Day released his third album, Epigrams and Interludes, on 17 March 2013. It contains all his previously released singles since "Forever Yours". He also released a music video for 'I've Got What It Takes' starring Tom Ridgewell, Carrie Hope Fletcher and Khyan Mansley. The album debuted at No. 2 on the UK iTunes charts.[61]

Day partnered with the file sharing service BitTorrent for an exclusive bundle with the release of Epigrams and Interludes. The package was downloaded over 1 million times in the first week of release.[62]

Hiatus, Return and Nowhere Left To Hide: 2014 - 2015

In March 2014, Day removed his artist pages, merchandise and information from his record label, DFTBA Records following accusations of sexual manipulation.[19][63] His official website has also been taken down, the content being replaced with generic landscape photos.[64]

On 5 October 2014, Day uploaded a video on his YouTube channel, his first video since February 2014. It was titled "The Past".[65][66] In the video, Day talks about his side of the allegations accused of him, as well as his thoughts and opinion on the matter. Day also mentioned that he planned on creating and uploading more videos talking about the situation.

On 10 January 2015, Day uploaded his new single, "Scared Like Me", to YouTube and thus announced his musical return.[67] It was his first new song in two years.[68] Day also announced that he would be releasing a new album on 4 October 2015 and throughout the year he would release three more singles from this album.[69] It was later announced that this album would be called 'Nowhere Left To Hide'.[70]

On 3 April 2015, Day uploaded a new track to his channel, which was a cover of Chumbawamba's Ugh! Your Ugly Houses!.[71] It was intended as a protest single, to be released on the week of the 2015 UK General Election, focusing on the lack of representativeness of the UK government and electoral system. Day aimed for the single to chart at number 1 in the UK on the track's week of release,[72] however it failed to chart. He later announced that this song would not be part of his fourth album, but instead a cover album he would release at a later date.
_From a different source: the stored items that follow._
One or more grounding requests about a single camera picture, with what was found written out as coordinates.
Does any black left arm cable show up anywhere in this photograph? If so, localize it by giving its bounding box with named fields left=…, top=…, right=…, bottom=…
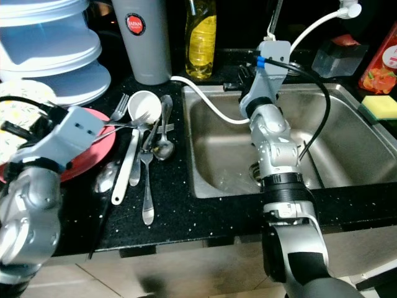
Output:
left=0, top=96, right=66, bottom=120

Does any short silver spoon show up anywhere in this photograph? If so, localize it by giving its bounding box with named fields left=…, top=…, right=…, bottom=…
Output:
left=96, top=160, right=122, bottom=194

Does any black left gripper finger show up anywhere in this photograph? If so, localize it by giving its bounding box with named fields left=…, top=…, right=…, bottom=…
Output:
left=2, top=121, right=38, bottom=141

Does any long silver spoon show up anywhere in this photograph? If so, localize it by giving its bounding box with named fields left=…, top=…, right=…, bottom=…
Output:
left=139, top=148, right=156, bottom=226

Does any stainless steel sink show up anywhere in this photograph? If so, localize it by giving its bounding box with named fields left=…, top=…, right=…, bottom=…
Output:
left=182, top=83, right=397, bottom=200

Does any white sprayer hose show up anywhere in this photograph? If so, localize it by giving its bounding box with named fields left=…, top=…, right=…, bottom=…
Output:
left=171, top=2, right=364, bottom=125

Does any silver spoon round bowl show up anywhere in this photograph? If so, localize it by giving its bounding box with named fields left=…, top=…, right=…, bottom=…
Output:
left=153, top=94, right=175, bottom=161

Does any pale blue left wrist camera mount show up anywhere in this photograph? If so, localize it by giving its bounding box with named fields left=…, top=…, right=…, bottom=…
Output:
left=16, top=107, right=107, bottom=172

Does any white cup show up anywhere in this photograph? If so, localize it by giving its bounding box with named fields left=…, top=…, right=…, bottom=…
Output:
left=128, top=91, right=163, bottom=125

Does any silver fork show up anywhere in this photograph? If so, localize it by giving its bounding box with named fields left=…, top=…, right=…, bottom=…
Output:
left=99, top=118, right=151, bottom=135
left=110, top=93, right=130, bottom=122

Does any white tiered plastic container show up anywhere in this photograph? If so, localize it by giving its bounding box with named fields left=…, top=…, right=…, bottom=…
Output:
left=0, top=0, right=114, bottom=108

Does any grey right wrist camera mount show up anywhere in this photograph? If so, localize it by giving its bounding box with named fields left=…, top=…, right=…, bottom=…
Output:
left=240, top=40, right=292, bottom=119

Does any black right arm cable blue tape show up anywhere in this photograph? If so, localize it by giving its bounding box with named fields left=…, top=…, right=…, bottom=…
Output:
left=250, top=55, right=331, bottom=161

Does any red plate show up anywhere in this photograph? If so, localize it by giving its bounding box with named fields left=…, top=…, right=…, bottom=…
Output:
left=0, top=109, right=118, bottom=184

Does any floral lemon print plate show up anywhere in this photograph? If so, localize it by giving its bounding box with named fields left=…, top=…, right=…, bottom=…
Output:
left=0, top=81, right=55, bottom=164

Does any yellow green sponge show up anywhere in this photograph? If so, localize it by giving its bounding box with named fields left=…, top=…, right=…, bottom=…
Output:
left=358, top=95, right=397, bottom=122

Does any red food package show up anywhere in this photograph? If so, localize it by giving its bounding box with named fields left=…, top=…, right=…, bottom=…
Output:
left=358, top=36, right=397, bottom=96

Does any clear plastic container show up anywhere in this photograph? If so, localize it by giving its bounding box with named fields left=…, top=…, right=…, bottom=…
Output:
left=311, top=34, right=368, bottom=79

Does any white handled spoon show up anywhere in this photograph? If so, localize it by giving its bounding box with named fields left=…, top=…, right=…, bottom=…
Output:
left=111, top=127, right=141, bottom=206

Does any yellow dish soap bottle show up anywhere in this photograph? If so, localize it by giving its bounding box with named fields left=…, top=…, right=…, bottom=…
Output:
left=185, top=0, right=218, bottom=81

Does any grey tumbler red round label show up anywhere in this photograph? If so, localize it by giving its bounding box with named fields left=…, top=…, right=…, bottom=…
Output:
left=112, top=0, right=173, bottom=86

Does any metal sink drain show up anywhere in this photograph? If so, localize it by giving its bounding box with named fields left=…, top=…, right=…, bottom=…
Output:
left=248, top=163, right=265, bottom=184

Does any metal faucet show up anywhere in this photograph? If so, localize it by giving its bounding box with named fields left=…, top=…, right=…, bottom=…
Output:
left=263, top=0, right=287, bottom=44
On 17 May 2015, Day released a new single available to download on his website, entitled 'Keep Me Up'.[73] His fourth and final single, titled 'Beyond You' was released on 26 July 2015.[74] On 3 October, Day announced he would release the album a day early for all of those who signed on for the newsletter. He also announced that rather than a physical CD edition, Nowhere Left To Hide would be released as a physical USB with the album on.[75] On the album, Day stated 'This was a hard album to make. In a lot of ways, it was an album I needed to make. It’s quite raw and makes me feel a bit exposed. But I love it and I’m very proud to have it and to share it. I think parts of it are my best work and overall it’s probably the most cohesive release I’ve ever put out'.[76]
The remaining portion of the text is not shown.